The lines below that include the word "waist" are to be reported.
[Start of section]
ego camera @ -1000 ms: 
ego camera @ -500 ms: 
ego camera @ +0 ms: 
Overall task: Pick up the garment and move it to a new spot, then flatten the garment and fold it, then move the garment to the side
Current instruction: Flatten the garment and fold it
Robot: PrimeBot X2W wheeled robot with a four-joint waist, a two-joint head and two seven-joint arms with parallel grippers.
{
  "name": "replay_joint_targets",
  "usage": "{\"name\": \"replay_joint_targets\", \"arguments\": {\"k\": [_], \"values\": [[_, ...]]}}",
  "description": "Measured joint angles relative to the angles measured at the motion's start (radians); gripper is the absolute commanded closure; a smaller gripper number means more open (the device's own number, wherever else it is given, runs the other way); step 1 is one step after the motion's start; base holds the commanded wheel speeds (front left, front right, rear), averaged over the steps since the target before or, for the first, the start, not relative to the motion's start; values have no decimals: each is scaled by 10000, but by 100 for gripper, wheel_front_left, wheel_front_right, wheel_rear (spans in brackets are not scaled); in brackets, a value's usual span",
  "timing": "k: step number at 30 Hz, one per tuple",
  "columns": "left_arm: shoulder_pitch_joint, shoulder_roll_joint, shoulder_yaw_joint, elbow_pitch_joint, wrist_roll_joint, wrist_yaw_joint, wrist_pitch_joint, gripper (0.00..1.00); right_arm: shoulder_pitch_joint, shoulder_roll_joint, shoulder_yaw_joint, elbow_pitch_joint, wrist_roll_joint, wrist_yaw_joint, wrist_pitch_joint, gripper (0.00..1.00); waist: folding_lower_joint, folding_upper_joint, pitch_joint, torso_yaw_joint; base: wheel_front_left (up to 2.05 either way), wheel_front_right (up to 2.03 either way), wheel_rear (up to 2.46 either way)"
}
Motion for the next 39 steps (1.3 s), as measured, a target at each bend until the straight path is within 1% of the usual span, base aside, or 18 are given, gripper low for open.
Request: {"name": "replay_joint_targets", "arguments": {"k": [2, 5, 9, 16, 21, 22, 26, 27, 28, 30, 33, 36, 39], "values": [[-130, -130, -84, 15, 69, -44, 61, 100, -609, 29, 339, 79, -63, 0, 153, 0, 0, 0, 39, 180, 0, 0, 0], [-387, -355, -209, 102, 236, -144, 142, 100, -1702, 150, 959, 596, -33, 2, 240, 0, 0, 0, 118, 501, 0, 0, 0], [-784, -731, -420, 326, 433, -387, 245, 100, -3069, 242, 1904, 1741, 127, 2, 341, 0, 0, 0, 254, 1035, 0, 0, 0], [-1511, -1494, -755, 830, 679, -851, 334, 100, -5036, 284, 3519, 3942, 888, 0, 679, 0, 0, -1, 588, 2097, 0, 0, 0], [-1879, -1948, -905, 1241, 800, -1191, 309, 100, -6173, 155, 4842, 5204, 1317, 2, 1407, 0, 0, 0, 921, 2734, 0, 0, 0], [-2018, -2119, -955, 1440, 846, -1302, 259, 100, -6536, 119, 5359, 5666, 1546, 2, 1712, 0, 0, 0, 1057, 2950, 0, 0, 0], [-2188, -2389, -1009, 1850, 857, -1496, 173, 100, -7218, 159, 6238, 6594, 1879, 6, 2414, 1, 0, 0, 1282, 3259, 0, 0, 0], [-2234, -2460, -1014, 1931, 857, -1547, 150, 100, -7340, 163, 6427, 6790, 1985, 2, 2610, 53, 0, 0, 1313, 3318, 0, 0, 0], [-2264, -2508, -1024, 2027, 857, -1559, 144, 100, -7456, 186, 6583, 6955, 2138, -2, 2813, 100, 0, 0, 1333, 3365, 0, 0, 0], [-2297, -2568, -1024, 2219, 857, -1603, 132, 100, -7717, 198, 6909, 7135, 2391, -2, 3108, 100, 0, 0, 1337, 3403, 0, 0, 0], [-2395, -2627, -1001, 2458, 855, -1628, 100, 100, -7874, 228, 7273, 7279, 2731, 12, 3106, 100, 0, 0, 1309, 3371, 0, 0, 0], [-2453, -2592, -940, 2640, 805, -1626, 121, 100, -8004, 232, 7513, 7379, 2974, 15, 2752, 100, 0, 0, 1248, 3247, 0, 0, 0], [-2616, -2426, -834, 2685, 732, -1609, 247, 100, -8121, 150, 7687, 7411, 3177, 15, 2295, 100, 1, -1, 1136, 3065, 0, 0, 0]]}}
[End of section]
## EXPECTED OUTPUT:
Robot: PrimeBot X2W wheeled robot with a four-joint waist, a two-joint head and two seven-joint arms with parallel grippers.
  "columns": "left_arm: shoulder_pitch_joint, shoulder_roll_joint, shoulder_yaw_joint, elbow_pitch_joint, wrist_roll_joint, wrist_yaw_joint, wrist_pitch_joint, gripper (0.00..1.00); right_arm: shoulder_pitch_joint, shoulder_roll_joint, shoulder_yaw_joint, elbow_pitch_joint, wrist_roll_joint, wrist_yaw_joint, wrist_pitch_joint, gripper (0.00..1.00); waist: folding_lower_joint, folding_upper_joint, pitch_joint, torso_yaw_joint; base: wheel_front_left (up to 2.05 either way), wheel_front_right (up to 2.03 either way), wheel_rear (up to 2.46 either way)"

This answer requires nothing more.